A discussion of the chemical changes which occur in the Aniline Black process, is out of place here on account of the highly involved and complicated character of the reactions, to understand which requires a considerable knowledge of specialized organic chemistry. But the essential features of practical importance in the production of Aniline Black are the following: As already noted, one of the characteristic properties of aniline is its tendency to turn from a colorless to a dark-brown liquid in the presence of the air. This change is due, together with certain other causes, to an oxidation brought about by atmospheric oxygen. By employing oxidizing agents, this oxidation can be accelerated and carried further, and eventually the Aniline Black is obtained. Among the substances which may be used to bring about the conversion of aniline to the insoluble black dye are manganese dioxide, lead peroxide, hydrogen peroxide, chromic acid, ferric salts, potassium permanganate, chloric acid and chlorates in the presence of certain metallic salts, particularly those of vanadium and copper. Chlorates, especially sodium chlorate and potassium chlorate, are the most commonly employed oxidizing agents, bichromate of soda or of potash being used, in addition, to complete the oxidation. When using chlorates it is necessary to have present in the dye mixture a small quantity of a metallic salt, which, while not entering into the reaction itself, is nevertheless indispensable as an oxygen carrier. Vanadium compounds have proved to be the most effective for this purpose, and according to an authority, one part of vanadium salt is sufficient to cause the conversion of 270,000 parts of aniline to Aniline Black, the necessary amount of a chlorate being present of course. Salts of copper, cerium, and iron are also extensively used, but they are not quite so efficient as vanadium.

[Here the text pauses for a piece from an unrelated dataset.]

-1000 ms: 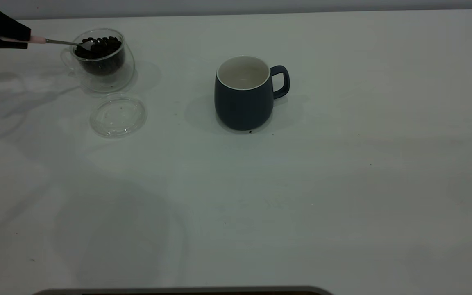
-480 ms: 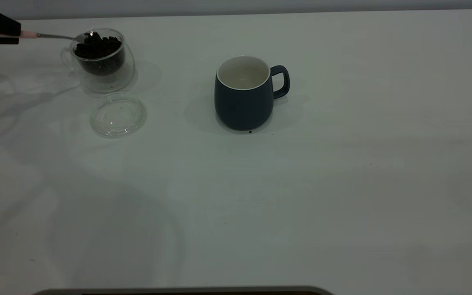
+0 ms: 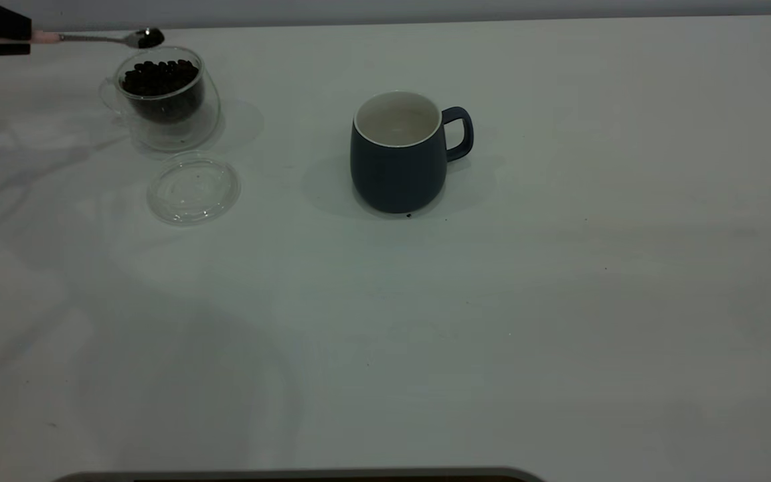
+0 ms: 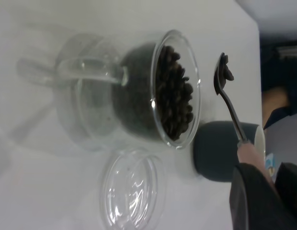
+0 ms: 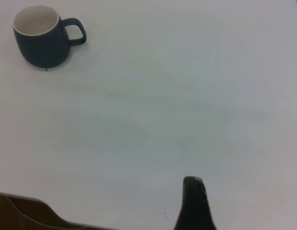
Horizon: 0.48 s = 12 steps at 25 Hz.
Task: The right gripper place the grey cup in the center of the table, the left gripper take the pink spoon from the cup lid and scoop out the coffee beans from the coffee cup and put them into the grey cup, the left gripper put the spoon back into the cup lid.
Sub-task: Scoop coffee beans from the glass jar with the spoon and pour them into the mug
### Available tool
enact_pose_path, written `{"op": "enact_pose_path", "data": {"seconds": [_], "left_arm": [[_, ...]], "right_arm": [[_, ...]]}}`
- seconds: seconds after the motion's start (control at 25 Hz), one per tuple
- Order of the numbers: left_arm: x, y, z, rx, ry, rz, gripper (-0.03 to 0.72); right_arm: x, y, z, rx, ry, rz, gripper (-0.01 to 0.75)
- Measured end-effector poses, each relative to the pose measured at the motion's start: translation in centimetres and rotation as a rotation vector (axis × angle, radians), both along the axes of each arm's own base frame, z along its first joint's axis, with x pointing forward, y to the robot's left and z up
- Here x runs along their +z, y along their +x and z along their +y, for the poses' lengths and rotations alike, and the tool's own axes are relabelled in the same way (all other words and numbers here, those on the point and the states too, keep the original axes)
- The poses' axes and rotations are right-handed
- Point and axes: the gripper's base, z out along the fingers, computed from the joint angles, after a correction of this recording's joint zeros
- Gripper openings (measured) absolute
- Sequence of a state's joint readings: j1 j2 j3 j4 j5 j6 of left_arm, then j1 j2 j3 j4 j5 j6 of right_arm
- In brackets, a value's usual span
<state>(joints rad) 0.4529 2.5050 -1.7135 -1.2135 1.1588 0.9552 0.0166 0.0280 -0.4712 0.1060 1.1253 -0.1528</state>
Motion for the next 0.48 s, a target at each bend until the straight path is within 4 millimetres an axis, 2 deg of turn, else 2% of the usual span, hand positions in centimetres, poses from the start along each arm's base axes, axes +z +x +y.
{"op": "enact_pose_path", "data": {"seconds": [0.36,0.48], "left_arm": [[0.1,0.13,-0.12,0.009,-0.012,-0.001,0.123],[0.11,0.33,-0.82,-0.001,-0.017,0.005,0.123]], "right_arm": [[0.0,0.0,0.0,0.0,0.0,0.0,0.591],[0.0,0.0,0.0,0.0,0.0,0.0,0.591]]}}
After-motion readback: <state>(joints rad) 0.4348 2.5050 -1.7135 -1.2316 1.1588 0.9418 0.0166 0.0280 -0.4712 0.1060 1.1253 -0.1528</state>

The formation of the Aniline Black in practise takes place in three well-defined steps, which it is important to be able to recognize and distinguish in order to obtain the best results. The first stage of the oxidizing process produces what is called emeraldine, which in the acid medium of the aniline bath is of a dark green, while in the free state it is of a blue color. As the oxidation proceeds, the second stage develops, the emeraldine being converted to a compound called nigraniline. This in acid solution is blue, and the free base is a dark-blue, almost black. It was formerly considered that the nigraniline was the Aniline Black proper, and so when this stage of the oxidation was reached, the process was often interrupted and not carried to the limit. This can account for the fact that Aniline Black dyeings usually turned green after a short time. The reason for this is that nigraniline, when treated with weak reducing agents, as, for example, sulphurous acid, is at once changed to emeraldine, with its dark green color. Since there is usually a small amount of sulphurous acid in the air, especially in places where coal or gas is burned, an Aniline Black dyeing which has not been carried beyond the nigraniline stage will be reduced in time to the emeraldine, and cause the dyeing to become green. The last step in the oxidation changes the nigraniline into what is properly called the ungreenable Aniline Black. Weak reducing substances like sulphurous acid do not change this compound to emeraldine, and stronger reducing agents only convert it to a brownish compound, which changes back to the black when exposed to the air. It is quite evident that in order to obtain a black which will not change to green in time, the oxidation of the aniline must be carried to the last stage. By making tests during the dyeing of the furs, it can easily be determined whether the oxidation has proceeded far enough.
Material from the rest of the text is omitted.